Quartz or mechanical, it's the style that does matter


----------



## imagwai

I don't think you'll find many people to disagree with you on this forum. However, every brand has it's dissenters. Tissot make great-quality Swiss watches at an affordable price-point. The luxury brands are on a different level but the increase in price and increase in quality do not scale linearly.

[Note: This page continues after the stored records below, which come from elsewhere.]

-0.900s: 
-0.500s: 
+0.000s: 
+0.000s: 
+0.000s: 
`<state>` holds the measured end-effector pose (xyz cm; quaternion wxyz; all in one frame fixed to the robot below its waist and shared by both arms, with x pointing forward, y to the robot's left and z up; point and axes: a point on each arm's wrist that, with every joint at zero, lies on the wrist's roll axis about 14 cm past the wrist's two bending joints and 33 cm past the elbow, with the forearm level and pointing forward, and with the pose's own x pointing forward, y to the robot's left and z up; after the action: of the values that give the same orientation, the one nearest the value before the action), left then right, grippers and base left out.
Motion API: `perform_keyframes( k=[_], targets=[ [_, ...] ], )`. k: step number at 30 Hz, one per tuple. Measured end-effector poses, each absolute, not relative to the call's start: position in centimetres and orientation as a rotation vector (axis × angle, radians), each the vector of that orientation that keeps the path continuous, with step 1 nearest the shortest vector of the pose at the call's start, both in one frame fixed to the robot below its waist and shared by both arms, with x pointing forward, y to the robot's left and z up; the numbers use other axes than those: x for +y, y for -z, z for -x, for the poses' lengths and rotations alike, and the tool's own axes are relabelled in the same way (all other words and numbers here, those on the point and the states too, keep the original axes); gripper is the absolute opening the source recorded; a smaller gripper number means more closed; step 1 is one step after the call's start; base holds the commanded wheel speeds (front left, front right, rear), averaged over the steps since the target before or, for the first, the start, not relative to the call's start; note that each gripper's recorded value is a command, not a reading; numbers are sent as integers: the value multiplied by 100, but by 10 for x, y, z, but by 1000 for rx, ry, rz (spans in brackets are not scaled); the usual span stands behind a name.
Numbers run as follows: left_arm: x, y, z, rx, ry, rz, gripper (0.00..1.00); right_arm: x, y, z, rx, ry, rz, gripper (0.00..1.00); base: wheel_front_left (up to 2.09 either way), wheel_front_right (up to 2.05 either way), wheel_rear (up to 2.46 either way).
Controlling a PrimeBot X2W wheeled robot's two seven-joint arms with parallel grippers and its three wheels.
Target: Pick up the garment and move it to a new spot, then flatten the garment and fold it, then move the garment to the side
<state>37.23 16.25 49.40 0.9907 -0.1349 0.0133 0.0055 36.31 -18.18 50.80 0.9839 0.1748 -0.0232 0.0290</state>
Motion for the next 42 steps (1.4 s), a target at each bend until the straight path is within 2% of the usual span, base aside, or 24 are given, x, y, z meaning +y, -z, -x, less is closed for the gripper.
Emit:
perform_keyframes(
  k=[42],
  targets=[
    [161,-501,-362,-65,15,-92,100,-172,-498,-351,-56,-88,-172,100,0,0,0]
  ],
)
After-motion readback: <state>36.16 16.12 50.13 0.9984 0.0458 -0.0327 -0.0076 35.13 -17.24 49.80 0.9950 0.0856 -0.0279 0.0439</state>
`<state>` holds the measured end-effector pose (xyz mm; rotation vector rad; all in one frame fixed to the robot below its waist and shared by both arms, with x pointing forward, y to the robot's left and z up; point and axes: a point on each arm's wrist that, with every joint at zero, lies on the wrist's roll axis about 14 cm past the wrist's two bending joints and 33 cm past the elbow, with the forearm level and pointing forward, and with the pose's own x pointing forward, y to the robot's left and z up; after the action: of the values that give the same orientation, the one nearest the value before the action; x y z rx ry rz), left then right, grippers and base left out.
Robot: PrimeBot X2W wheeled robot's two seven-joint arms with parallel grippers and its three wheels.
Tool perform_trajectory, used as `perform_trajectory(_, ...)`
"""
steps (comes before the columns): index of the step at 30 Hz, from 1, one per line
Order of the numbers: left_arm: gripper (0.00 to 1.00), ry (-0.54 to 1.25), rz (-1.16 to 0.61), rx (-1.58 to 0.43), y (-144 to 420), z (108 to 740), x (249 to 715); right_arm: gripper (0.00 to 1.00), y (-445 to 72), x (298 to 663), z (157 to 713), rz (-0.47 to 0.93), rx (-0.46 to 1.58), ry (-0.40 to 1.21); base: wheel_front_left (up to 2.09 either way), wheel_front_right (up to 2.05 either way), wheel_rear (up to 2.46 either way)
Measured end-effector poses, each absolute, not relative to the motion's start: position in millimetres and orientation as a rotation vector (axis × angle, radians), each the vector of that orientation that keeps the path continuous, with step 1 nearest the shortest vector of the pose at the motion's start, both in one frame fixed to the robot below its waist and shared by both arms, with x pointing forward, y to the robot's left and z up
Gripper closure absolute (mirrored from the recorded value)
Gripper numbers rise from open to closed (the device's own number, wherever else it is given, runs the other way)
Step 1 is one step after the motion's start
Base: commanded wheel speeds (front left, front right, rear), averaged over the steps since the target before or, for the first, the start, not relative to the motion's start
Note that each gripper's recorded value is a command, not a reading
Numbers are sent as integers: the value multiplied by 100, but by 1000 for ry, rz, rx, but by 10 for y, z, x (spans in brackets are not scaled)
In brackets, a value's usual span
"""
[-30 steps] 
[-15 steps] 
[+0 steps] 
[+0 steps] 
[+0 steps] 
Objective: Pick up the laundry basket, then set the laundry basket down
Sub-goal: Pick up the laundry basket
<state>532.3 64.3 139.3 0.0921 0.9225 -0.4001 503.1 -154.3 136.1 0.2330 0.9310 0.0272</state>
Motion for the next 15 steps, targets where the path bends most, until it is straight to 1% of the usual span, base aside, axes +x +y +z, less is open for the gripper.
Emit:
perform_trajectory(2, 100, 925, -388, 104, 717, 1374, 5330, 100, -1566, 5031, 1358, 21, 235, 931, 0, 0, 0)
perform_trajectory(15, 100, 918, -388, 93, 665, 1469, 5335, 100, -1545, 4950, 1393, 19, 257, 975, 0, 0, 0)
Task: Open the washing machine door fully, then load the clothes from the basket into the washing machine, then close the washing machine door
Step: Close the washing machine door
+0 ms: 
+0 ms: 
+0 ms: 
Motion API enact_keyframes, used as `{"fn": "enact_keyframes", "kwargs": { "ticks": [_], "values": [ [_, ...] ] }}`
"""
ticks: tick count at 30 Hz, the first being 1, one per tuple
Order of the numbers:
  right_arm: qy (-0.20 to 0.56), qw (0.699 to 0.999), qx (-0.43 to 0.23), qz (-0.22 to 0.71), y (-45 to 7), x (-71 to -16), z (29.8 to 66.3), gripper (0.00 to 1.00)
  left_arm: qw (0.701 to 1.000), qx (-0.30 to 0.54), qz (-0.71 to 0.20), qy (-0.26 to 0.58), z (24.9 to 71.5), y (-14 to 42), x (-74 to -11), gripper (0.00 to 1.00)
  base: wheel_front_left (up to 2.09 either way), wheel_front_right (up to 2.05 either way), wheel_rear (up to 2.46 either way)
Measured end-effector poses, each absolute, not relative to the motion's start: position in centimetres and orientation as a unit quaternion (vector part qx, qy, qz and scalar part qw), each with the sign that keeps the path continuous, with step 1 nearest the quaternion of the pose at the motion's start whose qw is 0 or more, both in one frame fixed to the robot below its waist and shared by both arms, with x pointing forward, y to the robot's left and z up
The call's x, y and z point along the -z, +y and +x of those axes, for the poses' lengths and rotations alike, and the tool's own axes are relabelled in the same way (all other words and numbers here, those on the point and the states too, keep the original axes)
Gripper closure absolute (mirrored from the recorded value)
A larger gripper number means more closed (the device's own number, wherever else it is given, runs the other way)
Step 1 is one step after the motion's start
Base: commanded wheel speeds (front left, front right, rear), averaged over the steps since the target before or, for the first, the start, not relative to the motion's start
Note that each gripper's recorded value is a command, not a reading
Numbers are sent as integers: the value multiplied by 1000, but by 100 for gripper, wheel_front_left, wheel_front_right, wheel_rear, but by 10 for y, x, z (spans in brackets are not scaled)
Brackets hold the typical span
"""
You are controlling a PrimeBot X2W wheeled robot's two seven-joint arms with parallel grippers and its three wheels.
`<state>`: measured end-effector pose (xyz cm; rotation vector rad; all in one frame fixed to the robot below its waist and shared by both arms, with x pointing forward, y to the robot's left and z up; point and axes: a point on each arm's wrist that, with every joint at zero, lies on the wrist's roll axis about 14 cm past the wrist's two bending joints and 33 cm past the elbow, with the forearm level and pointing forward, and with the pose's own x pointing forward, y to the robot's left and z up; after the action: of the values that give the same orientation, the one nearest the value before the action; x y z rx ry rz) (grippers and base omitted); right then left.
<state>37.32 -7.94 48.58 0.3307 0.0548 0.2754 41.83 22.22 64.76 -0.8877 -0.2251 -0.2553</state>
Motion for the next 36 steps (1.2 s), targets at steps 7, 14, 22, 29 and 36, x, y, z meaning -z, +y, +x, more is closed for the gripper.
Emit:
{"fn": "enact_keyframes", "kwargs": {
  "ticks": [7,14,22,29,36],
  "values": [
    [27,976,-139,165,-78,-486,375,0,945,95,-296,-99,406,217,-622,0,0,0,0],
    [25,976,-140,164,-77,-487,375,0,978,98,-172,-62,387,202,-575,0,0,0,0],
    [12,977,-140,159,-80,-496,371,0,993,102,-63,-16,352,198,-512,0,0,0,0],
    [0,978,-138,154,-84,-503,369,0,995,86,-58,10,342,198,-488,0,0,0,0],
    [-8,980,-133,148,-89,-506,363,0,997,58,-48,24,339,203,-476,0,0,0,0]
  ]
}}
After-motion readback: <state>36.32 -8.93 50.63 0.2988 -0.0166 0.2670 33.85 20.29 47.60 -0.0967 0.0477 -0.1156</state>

One thing I think doesn't do Tissot any favours is that they have such a large and diverse product range. It sometimes seems like they're trying to make a watch for every single person out there. There are some exciting and innovative designs (e.g. T-Touch, PR516, T-Complication Squelette, Heritage Navigator, etc.) but there is also a raft of more traditional (and some might say, boring) models too.


----------



## Alan_F

High end or low, everyone passes judgement confirming their personal bias of the moment and alters their bias with exposure. A bracelet is a bracelet to someone who has never worn one from Omega.


----------



## Djk949

'Cause folks like to sneer at something...anything.


----------



## Guest

My PRS 516 was my first non-Seiko purchase once I started on this hobby. I absolutely love it. I've since bought a couple of Hamiltons and a VSA, which haven't taken away from my Tissot's wrist time.










Likewise, buying Tissot and others haven't stopped me from buying Seiko's either.










I guess brand snobbery is inevitable with larger purchases? It happens all the time in automotive forums - "it's just a VW," "it's just a Honda," etc.


----------



## zaxsingh

lvt said:


> I have nothing to say
> 
> I had this Tissot for more than 10 years now I love it
> 
> Quartz or mechanical, it's the style that does matter


That's the way I feel and I'm on record in numerous posts ... The one and first thing that makes me like or dislike a watch is its design / style / looks. It's internal workings, calibre, bracelet, etc, etc are all secondary. In my book. I've got couple of Albas that are large and nice looking for me. I've also got an Omega PO ( since Omegas were mentioned above) ... Each has its own attraction.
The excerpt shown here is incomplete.